Keboncinta.com --- Menteri Agama (Menag) Nasaruddin Umar menanggapi pengesahan Badan Penyelenggara (BP) Haji menjadi Kementerian Haji dan Umrah. Ia menyambut positif transformasi ini, dan percaya bahwa perubahan kelembagaan ini akan membawa dampak baik terhadap pelaksanaan ibadah haji bagi jemaah Indonesia.
"Kita berdoa, semoga Insyaallah optimis. Saya sendiri sangat optimis bahwa dengan adanya lembaga baru ini, Presiden akan memberikan hadiah terbaik buat umat Islam," kata Nasaruddin seusai acara Demi Indonesia di Menara Bank Mega, Jakarta Selatan, Selasa (27/8/2025).
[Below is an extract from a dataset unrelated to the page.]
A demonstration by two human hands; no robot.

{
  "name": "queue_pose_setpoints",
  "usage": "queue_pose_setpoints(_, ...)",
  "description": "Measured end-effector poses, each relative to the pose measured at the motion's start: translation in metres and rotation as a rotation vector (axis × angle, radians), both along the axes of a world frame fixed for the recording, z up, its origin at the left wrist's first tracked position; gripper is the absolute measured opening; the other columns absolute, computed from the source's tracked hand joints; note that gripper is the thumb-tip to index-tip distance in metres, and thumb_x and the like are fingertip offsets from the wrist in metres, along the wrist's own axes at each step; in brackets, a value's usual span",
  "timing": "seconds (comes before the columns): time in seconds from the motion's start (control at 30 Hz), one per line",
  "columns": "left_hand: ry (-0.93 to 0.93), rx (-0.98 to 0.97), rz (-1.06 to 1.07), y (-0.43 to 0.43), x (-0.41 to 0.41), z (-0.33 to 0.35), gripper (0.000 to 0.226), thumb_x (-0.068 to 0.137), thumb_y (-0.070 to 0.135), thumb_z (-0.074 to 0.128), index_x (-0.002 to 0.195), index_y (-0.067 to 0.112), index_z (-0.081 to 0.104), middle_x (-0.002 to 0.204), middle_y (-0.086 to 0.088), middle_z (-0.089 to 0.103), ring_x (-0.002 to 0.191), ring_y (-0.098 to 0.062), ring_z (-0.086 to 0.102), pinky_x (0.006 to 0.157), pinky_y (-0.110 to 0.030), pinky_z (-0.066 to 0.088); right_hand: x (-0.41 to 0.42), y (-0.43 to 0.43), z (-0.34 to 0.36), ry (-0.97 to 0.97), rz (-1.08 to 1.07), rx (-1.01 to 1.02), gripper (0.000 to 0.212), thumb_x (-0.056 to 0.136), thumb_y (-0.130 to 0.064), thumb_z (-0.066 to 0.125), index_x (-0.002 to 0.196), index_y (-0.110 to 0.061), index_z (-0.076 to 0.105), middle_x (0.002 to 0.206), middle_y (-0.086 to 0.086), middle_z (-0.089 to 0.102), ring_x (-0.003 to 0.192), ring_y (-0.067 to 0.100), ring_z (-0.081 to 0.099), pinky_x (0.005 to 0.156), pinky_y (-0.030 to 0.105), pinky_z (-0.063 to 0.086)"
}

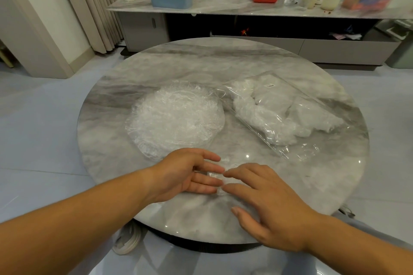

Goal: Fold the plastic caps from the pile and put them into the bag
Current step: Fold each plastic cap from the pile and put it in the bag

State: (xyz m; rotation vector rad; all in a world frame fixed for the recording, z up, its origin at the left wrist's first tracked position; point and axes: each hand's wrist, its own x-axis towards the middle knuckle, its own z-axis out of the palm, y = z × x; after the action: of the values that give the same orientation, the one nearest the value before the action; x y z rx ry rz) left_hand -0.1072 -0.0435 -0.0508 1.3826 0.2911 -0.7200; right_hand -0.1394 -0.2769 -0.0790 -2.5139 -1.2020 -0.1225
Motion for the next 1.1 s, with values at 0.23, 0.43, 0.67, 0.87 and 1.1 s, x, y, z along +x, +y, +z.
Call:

Ia menambahkan bahwa pemisahan pelaksanaan haji ke dalam institusi khusus akan membuat pengelolaannya lebih terfokus. Dengan demikian, ia berharap hasilnya bisa lebih maksimal dibanding saat masih berada di bawah Kementerian Agama.
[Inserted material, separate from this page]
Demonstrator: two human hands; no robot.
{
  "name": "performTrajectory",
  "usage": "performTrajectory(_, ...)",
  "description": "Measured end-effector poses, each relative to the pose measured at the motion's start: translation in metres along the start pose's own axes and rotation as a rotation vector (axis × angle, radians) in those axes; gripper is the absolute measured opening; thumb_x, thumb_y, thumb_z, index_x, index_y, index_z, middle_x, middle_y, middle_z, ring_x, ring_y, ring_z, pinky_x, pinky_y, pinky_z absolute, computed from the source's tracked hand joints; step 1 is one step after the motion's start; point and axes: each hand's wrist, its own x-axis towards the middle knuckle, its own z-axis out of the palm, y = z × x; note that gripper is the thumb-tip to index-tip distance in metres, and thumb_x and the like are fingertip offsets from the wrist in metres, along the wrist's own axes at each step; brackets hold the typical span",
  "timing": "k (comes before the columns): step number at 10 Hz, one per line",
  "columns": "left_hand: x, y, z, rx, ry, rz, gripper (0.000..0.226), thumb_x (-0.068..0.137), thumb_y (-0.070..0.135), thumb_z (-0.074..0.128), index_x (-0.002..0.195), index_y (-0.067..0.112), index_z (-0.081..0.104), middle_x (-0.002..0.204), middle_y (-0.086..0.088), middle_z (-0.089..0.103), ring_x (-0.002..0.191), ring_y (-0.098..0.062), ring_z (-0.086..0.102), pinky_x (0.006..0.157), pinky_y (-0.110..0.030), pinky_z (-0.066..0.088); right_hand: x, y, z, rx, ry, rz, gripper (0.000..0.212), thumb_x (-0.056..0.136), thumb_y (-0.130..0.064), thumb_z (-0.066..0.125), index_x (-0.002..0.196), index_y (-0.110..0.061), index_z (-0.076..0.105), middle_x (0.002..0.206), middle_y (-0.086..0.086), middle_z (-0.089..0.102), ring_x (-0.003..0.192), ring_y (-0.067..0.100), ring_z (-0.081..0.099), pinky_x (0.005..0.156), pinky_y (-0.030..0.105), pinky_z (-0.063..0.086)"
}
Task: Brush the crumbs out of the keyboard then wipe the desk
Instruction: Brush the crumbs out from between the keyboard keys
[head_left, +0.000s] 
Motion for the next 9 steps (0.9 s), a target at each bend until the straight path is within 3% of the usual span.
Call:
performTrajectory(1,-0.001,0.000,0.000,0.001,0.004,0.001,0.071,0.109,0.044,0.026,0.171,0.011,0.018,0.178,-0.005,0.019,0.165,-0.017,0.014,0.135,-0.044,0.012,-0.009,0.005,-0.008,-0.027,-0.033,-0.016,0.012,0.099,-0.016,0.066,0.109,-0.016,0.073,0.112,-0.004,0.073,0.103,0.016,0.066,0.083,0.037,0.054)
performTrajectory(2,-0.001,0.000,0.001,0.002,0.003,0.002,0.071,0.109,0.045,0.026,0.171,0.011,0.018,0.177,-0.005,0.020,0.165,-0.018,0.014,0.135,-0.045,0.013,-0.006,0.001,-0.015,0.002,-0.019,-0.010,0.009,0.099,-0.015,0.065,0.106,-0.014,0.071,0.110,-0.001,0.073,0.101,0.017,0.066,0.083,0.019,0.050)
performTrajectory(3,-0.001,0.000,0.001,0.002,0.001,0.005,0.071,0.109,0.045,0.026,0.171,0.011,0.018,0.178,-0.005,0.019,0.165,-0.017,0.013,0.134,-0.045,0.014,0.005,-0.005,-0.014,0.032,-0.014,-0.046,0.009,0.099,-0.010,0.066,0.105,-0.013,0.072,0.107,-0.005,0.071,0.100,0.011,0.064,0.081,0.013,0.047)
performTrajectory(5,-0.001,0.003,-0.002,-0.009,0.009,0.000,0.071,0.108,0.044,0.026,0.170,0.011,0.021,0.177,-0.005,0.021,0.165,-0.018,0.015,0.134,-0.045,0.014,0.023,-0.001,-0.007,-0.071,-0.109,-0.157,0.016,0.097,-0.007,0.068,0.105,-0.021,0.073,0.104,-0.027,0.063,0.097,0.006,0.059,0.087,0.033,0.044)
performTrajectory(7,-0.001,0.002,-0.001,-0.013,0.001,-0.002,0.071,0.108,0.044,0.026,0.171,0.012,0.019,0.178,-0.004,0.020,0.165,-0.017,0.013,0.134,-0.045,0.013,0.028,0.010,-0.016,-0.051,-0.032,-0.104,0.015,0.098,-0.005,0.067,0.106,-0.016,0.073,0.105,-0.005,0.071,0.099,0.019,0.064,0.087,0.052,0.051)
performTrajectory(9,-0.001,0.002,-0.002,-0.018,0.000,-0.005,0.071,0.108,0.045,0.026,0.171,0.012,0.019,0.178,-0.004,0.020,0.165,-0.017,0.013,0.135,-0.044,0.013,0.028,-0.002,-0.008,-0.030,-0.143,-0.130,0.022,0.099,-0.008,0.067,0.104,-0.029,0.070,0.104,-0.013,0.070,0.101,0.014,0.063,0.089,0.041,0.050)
"Nah dengan terkonsentrasinya ada kementerian Haji, lembaga tersendiri, kita berharap lebih baik daripada ketika masih berada di Kementerian Agama dulu," sambungnya.
Namun demikian, Nasaruddin mengingatkan bahwa jika kinerja penyelenggaraan haji tidak menunjukkan perbaikan, maka hal itu akan menjadi hal yang mengecewakan. Ia berharap momentum ini benar-benar dimanfaatkan untuk meningkatkan kualitas pelayanan ibadah haji.
"Tentu kita kecewa kalau sebaliknya ya kan. Udah pindah berkonsentrasi, tapi penyelenggarannya tidak seperti yang diharapkan," sambungnya.
Lebih lanjut, Nasaruddin membagikan pengalaman panjang Kementerian Agama dalam mengurus haji selama puluhan tahun. Ia menyebut banyak hal membanggakan, namun juga tak sedikit tantangan yang dihadapi.
"Kita selama 70 tahun mengelola haji, banyak suka-dukanya. Sukanya karena kita menghajikan orang yang belum haji, menyelenggerahkan rukun Islam yang kelima, kemudian melihat orang bahagia. Lupa, lelah, lupa, celahnya sama diri kita. Tapi dukanya itu ya, itu tadi. Pertama capek, banyak dikritik orang. Kemudian juga kita berusaha untuk melakukan sesuatu yang terbaik," katanya.
Nasaruddin juga menjelaskan kerumitan dalam menangani ratusan ribu jemaah haji dengan latar belakang dan preferensi yang berbeda-beda, termasuk dalam hal makanan dan fasilitas penginapan.
"Contoh makanan saja, ada yang suka pedas, ada yang nggak suka pedas. Padahal dapurnya sama. Ada yang mau AC, ada yang nggak mau AC. Bagaimana bisa memberikan kepuasannya supaya mereka? Ada yang nggak mau kipas angin, ada yang minta kipas angin. Mereka bertengkar, kita yang salah," ucapnya.
Tantangan lainnya, kata Nasaruddin, juga dirasakan saat proses pendaftaran. Banyak calon jemaah berasal dari wilayah terpencil yang sulit dijangkau.
"Pada saat pendaftaran, kadang-kadang kita 2 hari 2 malam berjalan ke desa-desa terpencil. Meminta tanda tangannya. Tanda tangan Visa, tanda tangan bank, tanda tangan untuk haji.